= Dominik Hrušovský =

Slovak Roman Catholic archbishop (1926–2016)

Dominik Hrušovský (1 June 1926 - 27 July 2016) was a prelate of the Catholic Church who served outside his homeland during its years of Communist control, largely devoted to the pastoral care of Catholic Slovaks abroad. Late in his career he returned to Slovakia. He was also Apostolic Nuncio to Belarus.

==Biography==
He was born in Veľká Maňa, Slovakia, on 1 June 1926. He began his theological studies in Bratislava and then from 1946 in Rome at the Pontifical Lateran University. Because of the Communist takeover of Czechoslovakia, he did not return home.

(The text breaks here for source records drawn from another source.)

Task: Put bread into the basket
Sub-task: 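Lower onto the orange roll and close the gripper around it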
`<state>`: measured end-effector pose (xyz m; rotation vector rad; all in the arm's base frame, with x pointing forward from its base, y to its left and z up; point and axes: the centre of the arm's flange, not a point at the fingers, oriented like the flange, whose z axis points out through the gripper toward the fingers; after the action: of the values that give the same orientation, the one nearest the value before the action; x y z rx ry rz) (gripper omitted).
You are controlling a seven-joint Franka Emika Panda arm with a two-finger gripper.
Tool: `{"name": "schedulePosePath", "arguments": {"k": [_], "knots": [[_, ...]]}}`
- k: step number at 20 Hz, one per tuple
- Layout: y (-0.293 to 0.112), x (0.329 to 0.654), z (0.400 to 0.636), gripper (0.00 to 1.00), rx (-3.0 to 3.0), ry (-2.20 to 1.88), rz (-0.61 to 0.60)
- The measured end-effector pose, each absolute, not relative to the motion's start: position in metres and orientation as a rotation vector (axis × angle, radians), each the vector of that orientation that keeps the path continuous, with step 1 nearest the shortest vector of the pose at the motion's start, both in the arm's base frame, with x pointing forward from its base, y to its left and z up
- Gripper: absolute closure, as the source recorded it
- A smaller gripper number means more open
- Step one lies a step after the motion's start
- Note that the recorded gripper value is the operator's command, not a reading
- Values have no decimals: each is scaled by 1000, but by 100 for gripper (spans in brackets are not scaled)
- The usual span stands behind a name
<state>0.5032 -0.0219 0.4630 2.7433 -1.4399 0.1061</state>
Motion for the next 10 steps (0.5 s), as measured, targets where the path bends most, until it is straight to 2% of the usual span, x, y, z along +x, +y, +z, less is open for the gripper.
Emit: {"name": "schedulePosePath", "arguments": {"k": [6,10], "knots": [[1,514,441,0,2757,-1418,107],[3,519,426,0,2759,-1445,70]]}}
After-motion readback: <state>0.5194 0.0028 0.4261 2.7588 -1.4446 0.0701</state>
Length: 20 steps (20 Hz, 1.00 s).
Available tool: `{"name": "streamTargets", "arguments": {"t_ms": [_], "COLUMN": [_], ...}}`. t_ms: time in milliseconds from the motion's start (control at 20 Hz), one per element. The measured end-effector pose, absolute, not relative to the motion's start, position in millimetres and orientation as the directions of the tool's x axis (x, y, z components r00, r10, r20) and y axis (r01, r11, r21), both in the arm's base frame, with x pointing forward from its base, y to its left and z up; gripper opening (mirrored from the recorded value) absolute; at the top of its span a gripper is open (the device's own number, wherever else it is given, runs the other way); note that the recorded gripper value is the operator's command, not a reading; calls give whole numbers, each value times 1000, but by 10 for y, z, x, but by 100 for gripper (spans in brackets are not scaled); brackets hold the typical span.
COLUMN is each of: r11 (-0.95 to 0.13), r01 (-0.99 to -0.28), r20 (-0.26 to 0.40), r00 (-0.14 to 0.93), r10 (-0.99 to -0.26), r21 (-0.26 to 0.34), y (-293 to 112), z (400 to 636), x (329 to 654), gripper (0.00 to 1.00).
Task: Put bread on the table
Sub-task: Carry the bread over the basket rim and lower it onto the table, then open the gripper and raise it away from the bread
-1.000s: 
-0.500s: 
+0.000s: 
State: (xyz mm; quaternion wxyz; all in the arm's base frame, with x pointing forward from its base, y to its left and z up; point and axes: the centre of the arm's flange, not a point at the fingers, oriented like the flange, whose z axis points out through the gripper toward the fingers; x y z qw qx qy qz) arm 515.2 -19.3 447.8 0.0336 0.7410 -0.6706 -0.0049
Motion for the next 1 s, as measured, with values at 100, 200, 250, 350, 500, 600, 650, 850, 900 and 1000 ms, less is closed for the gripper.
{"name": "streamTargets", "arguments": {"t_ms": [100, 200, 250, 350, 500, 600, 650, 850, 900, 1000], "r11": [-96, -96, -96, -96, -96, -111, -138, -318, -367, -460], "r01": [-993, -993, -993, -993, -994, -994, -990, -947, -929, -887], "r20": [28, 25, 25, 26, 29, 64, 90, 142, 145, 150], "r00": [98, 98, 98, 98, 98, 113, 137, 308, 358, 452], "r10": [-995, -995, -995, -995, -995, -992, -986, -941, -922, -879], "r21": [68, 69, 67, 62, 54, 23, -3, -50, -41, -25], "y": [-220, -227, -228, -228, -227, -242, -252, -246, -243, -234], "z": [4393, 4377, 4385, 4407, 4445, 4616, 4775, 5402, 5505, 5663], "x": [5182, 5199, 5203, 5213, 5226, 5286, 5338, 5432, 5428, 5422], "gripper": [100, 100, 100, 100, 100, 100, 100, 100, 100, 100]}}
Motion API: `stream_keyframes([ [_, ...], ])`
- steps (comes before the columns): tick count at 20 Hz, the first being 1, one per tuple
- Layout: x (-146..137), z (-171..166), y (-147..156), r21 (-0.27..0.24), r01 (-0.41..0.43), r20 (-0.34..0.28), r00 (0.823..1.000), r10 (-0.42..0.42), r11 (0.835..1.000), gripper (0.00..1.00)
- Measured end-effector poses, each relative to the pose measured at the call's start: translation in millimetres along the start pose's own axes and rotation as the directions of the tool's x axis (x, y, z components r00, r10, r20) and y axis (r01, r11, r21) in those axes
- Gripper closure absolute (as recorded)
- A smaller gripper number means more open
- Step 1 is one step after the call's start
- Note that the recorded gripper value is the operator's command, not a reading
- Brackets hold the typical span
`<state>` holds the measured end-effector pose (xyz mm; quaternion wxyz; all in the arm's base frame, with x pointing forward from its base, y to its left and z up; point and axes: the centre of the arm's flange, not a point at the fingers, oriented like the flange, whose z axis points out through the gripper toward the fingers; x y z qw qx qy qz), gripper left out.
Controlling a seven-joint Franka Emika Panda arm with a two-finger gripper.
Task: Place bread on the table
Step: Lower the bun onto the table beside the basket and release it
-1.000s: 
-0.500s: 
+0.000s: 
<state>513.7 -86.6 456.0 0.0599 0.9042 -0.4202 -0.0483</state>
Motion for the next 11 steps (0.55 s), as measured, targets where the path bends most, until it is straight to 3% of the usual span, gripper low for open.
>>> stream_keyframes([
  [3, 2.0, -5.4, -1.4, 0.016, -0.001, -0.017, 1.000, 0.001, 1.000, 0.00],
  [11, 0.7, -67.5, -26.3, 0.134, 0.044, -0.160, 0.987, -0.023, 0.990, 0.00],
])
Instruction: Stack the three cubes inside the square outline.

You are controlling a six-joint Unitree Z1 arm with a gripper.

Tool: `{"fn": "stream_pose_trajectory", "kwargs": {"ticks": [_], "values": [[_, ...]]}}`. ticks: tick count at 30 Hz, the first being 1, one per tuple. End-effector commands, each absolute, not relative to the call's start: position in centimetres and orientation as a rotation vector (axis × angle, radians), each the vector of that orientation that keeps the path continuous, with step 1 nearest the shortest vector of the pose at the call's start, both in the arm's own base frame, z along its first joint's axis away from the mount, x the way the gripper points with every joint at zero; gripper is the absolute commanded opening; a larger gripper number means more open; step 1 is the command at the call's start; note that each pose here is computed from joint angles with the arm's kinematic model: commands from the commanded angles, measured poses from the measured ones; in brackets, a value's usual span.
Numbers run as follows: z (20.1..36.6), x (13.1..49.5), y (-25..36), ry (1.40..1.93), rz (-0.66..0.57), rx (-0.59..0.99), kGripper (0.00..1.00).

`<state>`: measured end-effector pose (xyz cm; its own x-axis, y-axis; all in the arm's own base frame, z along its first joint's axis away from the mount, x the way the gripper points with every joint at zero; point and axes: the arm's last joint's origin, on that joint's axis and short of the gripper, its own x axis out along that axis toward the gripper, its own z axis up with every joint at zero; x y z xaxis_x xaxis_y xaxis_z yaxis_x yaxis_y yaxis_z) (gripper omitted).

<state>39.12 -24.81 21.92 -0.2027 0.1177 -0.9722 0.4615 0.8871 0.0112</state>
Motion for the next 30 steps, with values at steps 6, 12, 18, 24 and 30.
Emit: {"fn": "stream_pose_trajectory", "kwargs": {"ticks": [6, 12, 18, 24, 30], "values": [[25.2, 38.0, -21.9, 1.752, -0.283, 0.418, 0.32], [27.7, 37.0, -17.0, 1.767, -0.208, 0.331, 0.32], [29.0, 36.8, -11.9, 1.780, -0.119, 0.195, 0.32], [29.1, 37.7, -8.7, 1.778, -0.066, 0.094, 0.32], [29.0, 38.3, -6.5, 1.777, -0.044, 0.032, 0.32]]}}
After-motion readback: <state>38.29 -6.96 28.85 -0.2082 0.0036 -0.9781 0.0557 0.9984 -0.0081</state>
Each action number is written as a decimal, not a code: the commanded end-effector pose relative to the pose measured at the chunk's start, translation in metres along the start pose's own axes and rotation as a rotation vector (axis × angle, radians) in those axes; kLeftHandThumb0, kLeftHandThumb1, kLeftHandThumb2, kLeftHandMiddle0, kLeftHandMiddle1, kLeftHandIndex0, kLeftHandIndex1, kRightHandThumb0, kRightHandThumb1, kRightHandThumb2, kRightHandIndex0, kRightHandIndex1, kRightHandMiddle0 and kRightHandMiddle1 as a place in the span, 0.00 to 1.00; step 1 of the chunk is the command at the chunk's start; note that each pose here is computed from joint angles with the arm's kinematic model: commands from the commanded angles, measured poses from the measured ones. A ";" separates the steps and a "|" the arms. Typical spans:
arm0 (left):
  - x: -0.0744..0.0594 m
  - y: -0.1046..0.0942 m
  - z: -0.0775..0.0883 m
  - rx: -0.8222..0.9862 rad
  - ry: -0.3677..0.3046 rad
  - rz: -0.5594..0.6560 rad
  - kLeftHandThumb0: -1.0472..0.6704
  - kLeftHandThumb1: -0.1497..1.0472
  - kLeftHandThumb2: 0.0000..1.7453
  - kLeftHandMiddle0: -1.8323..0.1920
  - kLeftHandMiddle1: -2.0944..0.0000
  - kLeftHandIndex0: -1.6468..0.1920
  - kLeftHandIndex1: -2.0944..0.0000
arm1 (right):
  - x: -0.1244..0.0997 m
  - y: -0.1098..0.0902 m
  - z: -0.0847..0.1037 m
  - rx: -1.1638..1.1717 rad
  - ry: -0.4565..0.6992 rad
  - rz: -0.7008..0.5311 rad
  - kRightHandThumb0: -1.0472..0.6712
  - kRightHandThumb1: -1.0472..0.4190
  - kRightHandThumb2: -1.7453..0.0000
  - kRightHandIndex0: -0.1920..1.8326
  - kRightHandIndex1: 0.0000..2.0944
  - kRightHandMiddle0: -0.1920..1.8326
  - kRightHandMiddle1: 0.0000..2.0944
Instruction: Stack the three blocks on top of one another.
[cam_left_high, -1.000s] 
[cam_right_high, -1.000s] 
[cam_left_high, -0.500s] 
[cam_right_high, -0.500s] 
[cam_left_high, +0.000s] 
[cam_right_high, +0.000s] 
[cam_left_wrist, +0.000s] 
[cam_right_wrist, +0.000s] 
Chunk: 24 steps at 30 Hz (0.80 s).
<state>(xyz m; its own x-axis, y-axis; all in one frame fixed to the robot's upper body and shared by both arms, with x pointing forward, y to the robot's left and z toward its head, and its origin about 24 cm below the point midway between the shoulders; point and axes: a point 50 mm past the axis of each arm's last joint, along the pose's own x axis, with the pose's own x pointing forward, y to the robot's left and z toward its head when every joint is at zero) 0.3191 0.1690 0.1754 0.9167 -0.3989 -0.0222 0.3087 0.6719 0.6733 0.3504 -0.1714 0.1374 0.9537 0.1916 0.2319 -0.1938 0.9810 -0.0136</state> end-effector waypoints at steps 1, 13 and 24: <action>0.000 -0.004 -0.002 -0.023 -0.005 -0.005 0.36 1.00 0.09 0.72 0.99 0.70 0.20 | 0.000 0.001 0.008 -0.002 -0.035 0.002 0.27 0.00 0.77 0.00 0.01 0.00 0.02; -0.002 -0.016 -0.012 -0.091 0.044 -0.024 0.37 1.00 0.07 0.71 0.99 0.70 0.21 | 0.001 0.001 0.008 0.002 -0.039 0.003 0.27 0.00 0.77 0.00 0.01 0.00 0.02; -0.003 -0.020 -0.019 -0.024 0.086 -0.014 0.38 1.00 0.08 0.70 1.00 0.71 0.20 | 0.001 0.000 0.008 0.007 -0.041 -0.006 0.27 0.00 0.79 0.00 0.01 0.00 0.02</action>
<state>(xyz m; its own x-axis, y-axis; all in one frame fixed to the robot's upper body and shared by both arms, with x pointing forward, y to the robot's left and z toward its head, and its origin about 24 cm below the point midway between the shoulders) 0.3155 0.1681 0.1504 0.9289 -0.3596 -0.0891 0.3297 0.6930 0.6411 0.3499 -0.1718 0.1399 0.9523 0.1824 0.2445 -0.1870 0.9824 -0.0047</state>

He was ordained on 23 December 1950 and worked as a pastor in the Diocese of Belluno. From 1955 to 1962 he taught philosophy and theology at the regional seminar in Viterbo. From 1962 to 1966 he was a member of the Slovak Catholic Mission in Paris. He then worked in the Slovak Institute of Sts. Cyril and Methodius in Rome and became its head in 1975.

On 18 December 1982, Pope John Paul II appointed him titular bishop of Tubia and assigned to him the pastoral care of Slovak Catholics in foreign lands. He was ordained a bishop on 6 January 1983, continuing to head the Institute of Sts. Cyril and Methodius. His mandate grew with the fall of communism, which allowed him to reach Slovak communities in the former Warsaw Pact countries of Eastern Europe.

On 24 September 1992, he was appointed Auxiliary Bishop of Archdiocese of Trnava and on 17 December was made vicar of that archdiocese for Bratislava. Following the establishment of Slovakia as an independent nation, the first meeting of the Bishops Conference of Slovakia elected Hrušovský Secretary General and Chair of the Commission on Slovaks Abroad on 4 April 1993.

On 30 January 1995, he was named to a five-year term as a member of the Pontifical Council for the Pastoral Care of Migrants and Itinerants.

On 13 April 1996, Pope John Paul II elevated him to titular archbishop of Tubia and named him Apostolic Nuncio to Belarus. He retired when his successor in Belarus was appointed on 28 July 2001.

Hrušovský died on 27 July 2016 in Nitra, Slovakia, where he spent the last years of his life in retirement.